Firstly, all splines, regardless of the number of segments actually composing them, will be broken down into quadric curves (four control points). It's actually very easy to do this, to 'stitch together' a series of quadric curves into a spline; you get C0 continuity (no gaps) by making the end point of one curve equal to the start point of the next, and you get C1 continuity (smooth curve) by making the point3->point4 vector on one curve the same as the next curve's point1->point2 vector.
So, I need to write rendering code for a whole load of quadric bezier curves. To give my artists some extra control, I also want to support variable thickness of the curves. Naturally, just as with C0/C1 continuity, I need to match thicknesses at the endpoints of neighbouring curves to get smooth connections and I need to match thickness gradients to get a smooth rate of change.
The variable thickness means that I can't just use line primitives, which to be honest, is fine by me, because they're not terribly highly optimised in hardware anyway. Instead I'll be using quads... possibly textured, if I want to give my lines some extra smoothness at the edges. (Might be better than antialiasing).
The basic principle I'm going to apply is this: given a set of four control points, and a vertex with a 'parameter' value attached, I can use that parameter value to interpolate between my four control points and calculate a position for the vertex. I'll also want to calculate a tangent vector at that position, and multiply it by the thickness of the spline at that point (also interpolated from the control points) to offset the vertex to either side.

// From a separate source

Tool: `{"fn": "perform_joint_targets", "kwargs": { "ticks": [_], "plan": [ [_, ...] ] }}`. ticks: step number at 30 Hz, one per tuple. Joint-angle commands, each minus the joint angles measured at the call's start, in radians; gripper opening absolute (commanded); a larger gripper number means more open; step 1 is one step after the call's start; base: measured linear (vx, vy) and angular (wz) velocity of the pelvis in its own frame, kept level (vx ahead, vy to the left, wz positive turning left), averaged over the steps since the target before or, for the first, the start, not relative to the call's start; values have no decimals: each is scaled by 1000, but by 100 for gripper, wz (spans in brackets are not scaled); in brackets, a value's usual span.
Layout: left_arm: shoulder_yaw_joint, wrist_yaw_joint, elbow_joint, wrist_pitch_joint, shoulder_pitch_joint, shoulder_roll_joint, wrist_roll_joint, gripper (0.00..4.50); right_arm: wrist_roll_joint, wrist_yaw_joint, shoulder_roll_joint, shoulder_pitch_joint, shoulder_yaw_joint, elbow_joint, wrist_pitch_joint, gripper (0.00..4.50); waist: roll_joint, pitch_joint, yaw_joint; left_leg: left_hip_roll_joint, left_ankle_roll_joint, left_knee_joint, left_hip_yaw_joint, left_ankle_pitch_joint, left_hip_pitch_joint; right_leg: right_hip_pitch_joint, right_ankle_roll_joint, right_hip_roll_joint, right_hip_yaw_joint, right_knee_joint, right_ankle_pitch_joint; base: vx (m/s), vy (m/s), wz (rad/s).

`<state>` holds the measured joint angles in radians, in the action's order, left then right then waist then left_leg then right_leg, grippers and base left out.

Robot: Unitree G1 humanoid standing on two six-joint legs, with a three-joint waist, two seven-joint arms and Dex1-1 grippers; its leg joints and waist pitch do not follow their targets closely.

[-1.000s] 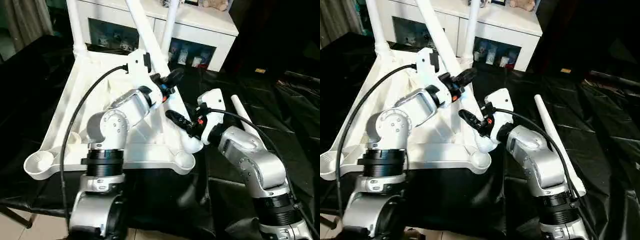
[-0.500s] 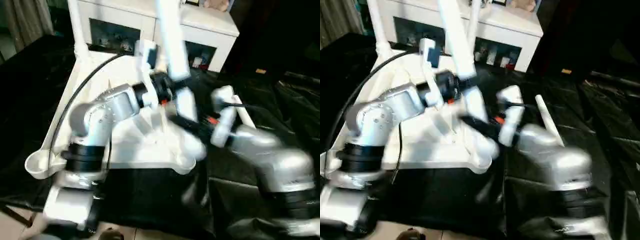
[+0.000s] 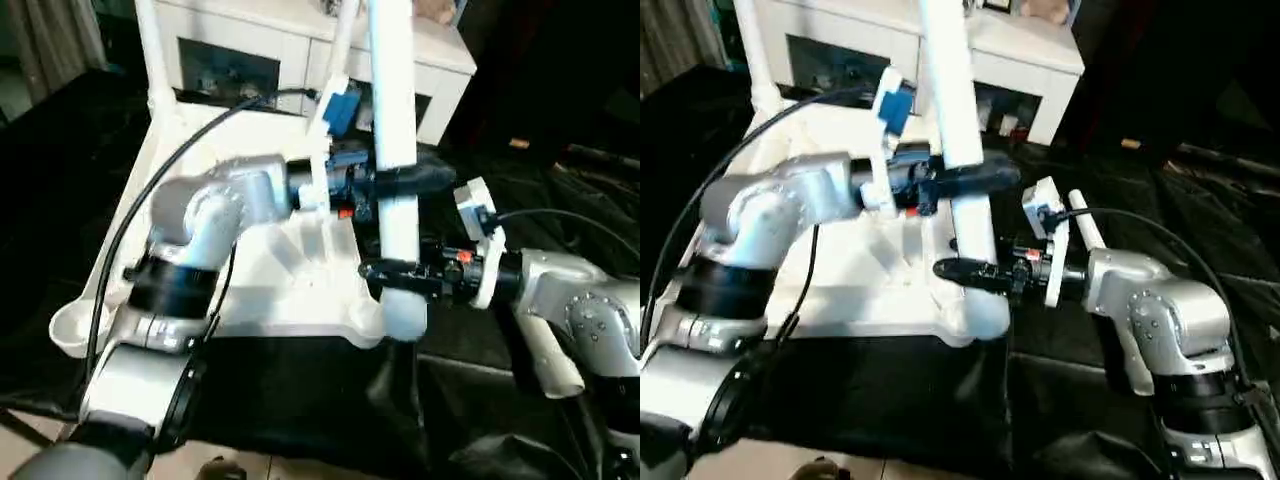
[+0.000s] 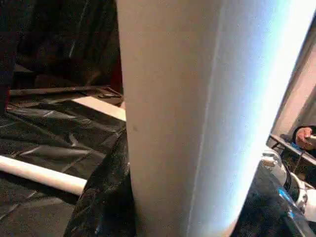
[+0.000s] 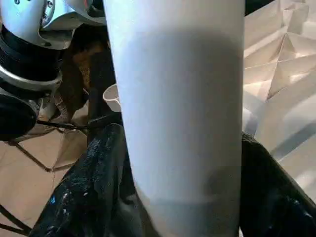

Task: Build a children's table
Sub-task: Pick table leg

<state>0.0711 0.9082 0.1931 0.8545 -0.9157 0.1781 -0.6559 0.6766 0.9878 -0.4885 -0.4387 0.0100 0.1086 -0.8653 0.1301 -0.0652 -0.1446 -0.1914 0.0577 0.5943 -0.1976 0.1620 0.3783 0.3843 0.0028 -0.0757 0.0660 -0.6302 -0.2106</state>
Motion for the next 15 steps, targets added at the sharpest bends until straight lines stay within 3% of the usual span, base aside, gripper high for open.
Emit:
{"fn": "perform_joint_targets", "kwargs": {
  "ticks": [1, 4, 7, 12, 15],
  "plan": [
    [6, 9, 9, -17, -22, -3, 11, 180, 12, 8, -9, -7, -6, 10, 0, 323, -3, 72, -2, -44, 34, -61, 21, 98, -23, -45, -175, -77, -48, 66, -74, 0, 0, 0],
    [8, -5, 61, -61, -40, 3, 45, 180, 44, 0, -8, -15, -26, 7, -15, 336, -5, 73, -4, -45, 31, -61, 21, 100, -25, -45, -182, -78, -48, 65, -63, 0, 0, 0],
    [5, 13, 67, -60, -44, 7, 43, 180, 23, -2, -14, -13, -23, 10, 6, 365, -4, 73, -4, -46, 32, -61, 22, 99, -25, -45, -189, -78, -47, 64, -61, 0, 0, 0],
    [25, 122, 54, -51, -39, 41, 17, 180, 18, 30, -40, -7, -26, 7, 16, 373, -5, 73, -3, -45, 34, -61, 22, 107, -25, -46, -185, -78, -48, 65, -75, 0, 0, 0],
    [26, 224, 60, -41, -45, 66, -23, 180, 64, 84, -78, -7, -37, 16, -10, 373, -3, 72, -3, -45, 28, -61, 19, 102, -26, -46, -191, -77, -48, 63, -69, 0, 0, 0]
  ]
}}
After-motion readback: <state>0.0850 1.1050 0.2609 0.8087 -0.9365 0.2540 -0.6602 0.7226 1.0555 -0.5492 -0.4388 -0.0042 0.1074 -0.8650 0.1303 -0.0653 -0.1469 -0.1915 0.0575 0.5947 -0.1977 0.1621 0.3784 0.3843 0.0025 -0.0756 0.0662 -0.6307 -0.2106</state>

So, right here is a great opportunity for some scalability: the number of segments can be variable. The higher the number of segments, the smaller the gap between each parameter value, and the 'smoother' the curve.
How do I actually implement this? Vertices are going to need to be given to my vertex shader in pairs; both vertices in a pair will have the same parameter value, but will have another property set differently so that the shader will send them to different sides of the curve. I'll need [number_of_segments_plus_one] pairs of vertices. Could I render them as a triangle strip? Hmm... maybe, but I need to be careful if I want to render multiple curves in a single call.
Hardware instancing might be a good first step. I create a single buffer with my pairs of vertices in, and run all the curve control points into a dynamic VB. Then, setup the stream frequency to run over the whole pair-buffer with each set of curves. If the dynamic VB is large enough to contain all of my curves, then I get to render all of them in a single call (as I think strips get cut between stream loops).
However, hardware instancing isn't that often available. I could take a constant skinning approach; load my curve data into vertex shader constant registers, and then have a bunch of copies of the pair-buffer, with a 'curve index' on each vertex of a copy. I need to store a 2D position per control point, plus a thickness value, so I can pack a curve into three vec4 registers. That's about 25-30 curves per batch for vertex shader 1... not nearly as nice as hardware instancing.
I could use a multiple stream approach, which kind of combines instancing with constant skinning: multiple copies of the basic pair data laid end-to-end in a static buffer, and repeated copies of the curve data (AAABBBCCC sort of repeat, not ABCABCABC) in a dynamic buffer, and use the input assembler to bring together the data for the shader... If my buffers are large enough I could do as many curves per call as I want.
Anyway, beyond that... I think I'm going to want to store curves as a linked list, because it makes sense to expose the curves to the rest of the code as splines instead of quadric curve lists. When I flatten those curves into dynamic VBs or constant registers or whatever, I can break them into quadric curves at the same time.